### Instructions for the task:
Output range, inclusive: from the line containing "You are controlling" to the line containing "Gripper numbers fall from open to closed". Restate those lines from the data below word for word and only those.
━━━ Records provided
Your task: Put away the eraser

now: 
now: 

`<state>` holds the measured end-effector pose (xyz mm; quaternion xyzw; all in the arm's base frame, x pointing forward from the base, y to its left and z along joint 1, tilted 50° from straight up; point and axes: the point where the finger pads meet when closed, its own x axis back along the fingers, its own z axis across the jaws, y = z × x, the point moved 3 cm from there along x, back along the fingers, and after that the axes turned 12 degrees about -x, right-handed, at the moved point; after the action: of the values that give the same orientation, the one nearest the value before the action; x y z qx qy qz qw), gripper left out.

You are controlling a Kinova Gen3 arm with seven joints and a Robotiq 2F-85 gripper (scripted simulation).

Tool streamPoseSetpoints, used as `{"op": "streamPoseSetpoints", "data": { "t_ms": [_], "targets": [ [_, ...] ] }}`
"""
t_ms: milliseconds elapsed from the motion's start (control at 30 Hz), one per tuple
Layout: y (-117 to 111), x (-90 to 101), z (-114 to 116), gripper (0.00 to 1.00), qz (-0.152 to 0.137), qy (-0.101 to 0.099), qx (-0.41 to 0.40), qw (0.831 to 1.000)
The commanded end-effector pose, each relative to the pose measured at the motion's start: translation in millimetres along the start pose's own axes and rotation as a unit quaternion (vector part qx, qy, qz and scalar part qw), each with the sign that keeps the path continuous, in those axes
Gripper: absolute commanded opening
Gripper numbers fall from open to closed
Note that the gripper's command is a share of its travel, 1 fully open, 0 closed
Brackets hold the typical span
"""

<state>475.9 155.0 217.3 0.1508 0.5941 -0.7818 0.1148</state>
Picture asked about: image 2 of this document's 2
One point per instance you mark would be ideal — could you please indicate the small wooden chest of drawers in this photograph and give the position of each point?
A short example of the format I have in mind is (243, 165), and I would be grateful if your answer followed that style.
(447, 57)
━━━━━━
━━━ Records provided
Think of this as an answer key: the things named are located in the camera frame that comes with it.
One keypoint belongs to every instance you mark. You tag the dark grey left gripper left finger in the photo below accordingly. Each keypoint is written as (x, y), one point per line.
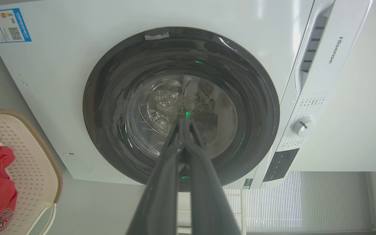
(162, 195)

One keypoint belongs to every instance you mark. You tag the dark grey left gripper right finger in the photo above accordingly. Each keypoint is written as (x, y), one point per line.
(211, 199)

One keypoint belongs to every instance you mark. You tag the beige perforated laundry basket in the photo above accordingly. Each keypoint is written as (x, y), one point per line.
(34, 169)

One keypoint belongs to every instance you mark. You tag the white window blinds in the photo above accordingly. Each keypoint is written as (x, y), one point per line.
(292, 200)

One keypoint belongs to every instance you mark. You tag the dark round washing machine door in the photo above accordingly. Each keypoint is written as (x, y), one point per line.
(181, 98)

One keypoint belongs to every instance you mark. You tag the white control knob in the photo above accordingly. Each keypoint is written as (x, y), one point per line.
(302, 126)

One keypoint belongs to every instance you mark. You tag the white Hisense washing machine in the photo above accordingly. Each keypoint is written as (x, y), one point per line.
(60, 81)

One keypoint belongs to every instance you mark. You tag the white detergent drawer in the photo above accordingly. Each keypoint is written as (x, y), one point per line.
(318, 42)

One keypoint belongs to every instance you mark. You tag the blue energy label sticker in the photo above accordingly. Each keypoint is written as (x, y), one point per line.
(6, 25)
━━━━━━
### Written response:
You are controlling a Kinova Gen3 arm with seven joints and a Robotiq 2F-85 gripper (scripted simulation).

Tool streamPoseSetpoints, used as `{"op": "streamPoseSetpoints", "data": { "t_ms": [_], "targets": [ [_, ...] ] }}`
"""
t_ms: milliseconds elapsed from the motion's start (control at 30 Hz), one per tuple
Layout: y (-117 to 111), x (-90 to 101), z (-114 to 116), gripper (0.00 to 1.00), qz (-0.152 to 0.137), qy (-0.101 to 0.099), qx (-0.41 to 0.40), qw (0.831 to 1.000)
The commanded end-effector pose, each relative to the pose measured at the motion's start: translation in millimetres along the start pose's own axes and rotation as a unit quaternion (vector part qx, qy, qz and scalar part qw), each with the sign that keeps the path continuous, in those axes
Gripper: absolute commanded opening
Gripper numbers fall from open to closed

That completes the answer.